McGovern described the “the latest red herring, as a claim by opponents of reform that the European Union “is not open to participation by US reinsurers.” He cited remarks by Commissioner Oxendine, Chairman of the NAIC’s Reinsurance Task Force, “as saying ‘I have some serious questions and concerns about reciprocity’ and ‘I’ll be honest. I’m not convinced that the EU is as open as some people may imply.'” McGovern noted that no such doubts had been officially voiced “during the many sessions of the EU/US regulatory dialogue that have been held over recent years.”
He maintained that the “the EU is indeed open. We are not aware that any EU Member State requires third country (non-EU) reinsurers to be licensed if they wish to enter into reinsurance contracts with EU reinsurers while operating outside the EU.” He added that only three of the EU’s 27 Member States even have collateral requirements, “and even then the same rules apply to all reinsurers, unlike the U.S.”
True reciprocity with Europe, would, according to McGovern require that the following steps be taken:
– the immediate removal of collateral requirements for reinsurers from the 24 EU States that currently impose no collateral requirements on US reinsurers; and
– a non-discriminatory collateral system in the US (unlike the current US system which, as stated above, only imposes collateral on ‘aliens’) for reinsurers from the three EU States which currently have collateral rules.
He also said that opponents’ fears that EU Member States “may choose in the future to alter their laws to require collateral for third country cross-border reinsurance transactions,” is ill founded. Even though laws may change, this “argument overlooks a basic fact: if those 24 Member States had favored the use of collateral as a regulatory mechanism, they could already have imposed such requirements,” McGovern wrote. “They have not done so and none has indicated that it proposes to introduce new collateral obligations on third country reinsurers in the future.

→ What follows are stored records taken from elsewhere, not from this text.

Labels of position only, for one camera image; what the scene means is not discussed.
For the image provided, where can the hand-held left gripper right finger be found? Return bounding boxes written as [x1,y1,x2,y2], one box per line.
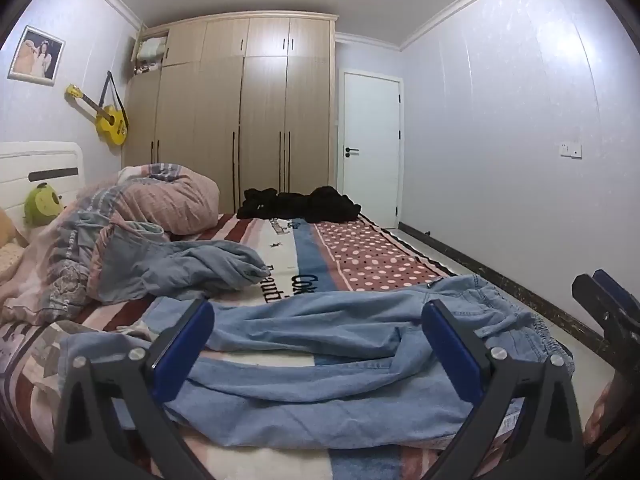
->
[421,299,586,480]

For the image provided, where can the light blue denim pants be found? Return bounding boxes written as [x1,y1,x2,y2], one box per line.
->
[60,274,573,448]

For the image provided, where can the green plush toy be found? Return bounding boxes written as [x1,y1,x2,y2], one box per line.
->
[22,182,66,226]

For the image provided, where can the framed photo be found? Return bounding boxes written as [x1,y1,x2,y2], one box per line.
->
[7,25,66,83]

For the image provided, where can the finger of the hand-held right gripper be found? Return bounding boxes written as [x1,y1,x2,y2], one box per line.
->
[572,273,640,343]
[592,268,640,317]

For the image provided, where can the pink grey striped quilt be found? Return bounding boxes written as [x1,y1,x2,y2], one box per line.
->
[0,162,271,326]

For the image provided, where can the brown plush toy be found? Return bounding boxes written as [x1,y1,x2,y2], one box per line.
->
[0,207,28,251]

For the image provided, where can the white folded bedding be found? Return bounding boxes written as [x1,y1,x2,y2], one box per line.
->
[136,37,168,75]

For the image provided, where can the yellow guitar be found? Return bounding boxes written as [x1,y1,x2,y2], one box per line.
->
[65,71,130,145]

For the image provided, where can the printed striped dotted blanket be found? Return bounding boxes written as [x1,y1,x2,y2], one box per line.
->
[0,212,626,480]

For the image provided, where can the white bed headboard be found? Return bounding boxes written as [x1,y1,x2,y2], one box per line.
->
[0,141,86,241]

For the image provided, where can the beige wooden wardrobe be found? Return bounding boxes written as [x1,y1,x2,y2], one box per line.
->
[122,11,338,213]

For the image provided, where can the black clothes pile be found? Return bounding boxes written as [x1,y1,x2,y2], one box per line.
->
[236,186,362,225]

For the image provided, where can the white door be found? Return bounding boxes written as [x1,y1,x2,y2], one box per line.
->
[336,69,405,231]

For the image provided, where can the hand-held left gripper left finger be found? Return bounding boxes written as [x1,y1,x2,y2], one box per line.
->
[52,299,216,480]

To do so would be against international regulatory trends and counter to the direction of the thinking of the International Association of Insurance Supervisors. It is the U.S system that looks increasingly isolated and out of step with the international community.”

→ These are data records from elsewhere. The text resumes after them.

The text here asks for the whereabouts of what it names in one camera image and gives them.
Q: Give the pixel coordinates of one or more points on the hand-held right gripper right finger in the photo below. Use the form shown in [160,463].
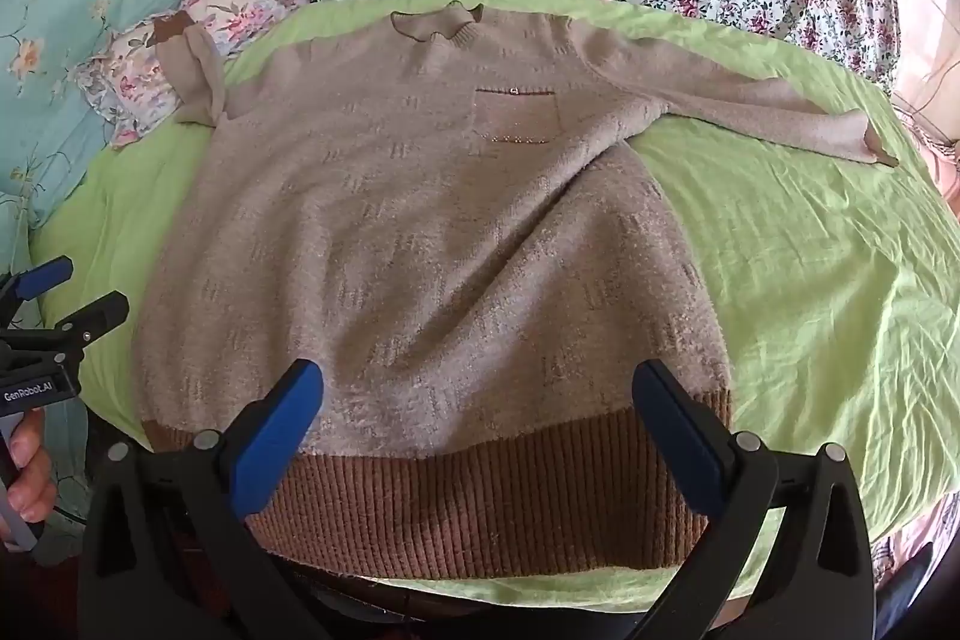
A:
[679,437]

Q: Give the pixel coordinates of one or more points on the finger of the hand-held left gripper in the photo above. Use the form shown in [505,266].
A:
[101,314]
[46,277]

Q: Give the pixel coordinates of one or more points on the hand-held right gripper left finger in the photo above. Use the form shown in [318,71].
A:
[274,437]

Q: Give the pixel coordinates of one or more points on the beige knit sweater brown hem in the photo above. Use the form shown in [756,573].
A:
[420,250]

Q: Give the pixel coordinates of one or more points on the person's left hand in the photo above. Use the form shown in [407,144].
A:
[30,467]

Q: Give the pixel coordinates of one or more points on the light green bed sheet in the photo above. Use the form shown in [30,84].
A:
[787,250]

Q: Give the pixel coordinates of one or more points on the pale floral pillow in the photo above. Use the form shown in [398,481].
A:
[180,48]

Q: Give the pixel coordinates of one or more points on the pink cloth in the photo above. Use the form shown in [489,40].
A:
[926,85]

As further evidence of the EU’s openness in the reinsurance market, he pointed to the community’s “acceptance of the GATS ‘Understanding in Financial Services.’ This Understanding includes a requirement that each signatory has to permit non-resident suppliers of reinsurance and retrocession services to supply such services under national treatment terms and conditions.”
“As with the enforcement of judgments ‘red herring’, this latest debate is rooted not in practical examples of real problems having been encountered by opponents of US collateral reform but more in the language of possible problems that might conceivably arise in the future if laws should be changed.
“The fact of the matter is that discrimination does not apply when US reinsurers trade cross-border into the EU. By contrast, EU and other alien reinsurers face massive financial discrimination under the current US reinsurance collateral rules when trading cross-border into the US. That is the real issue at the heart of this debate.”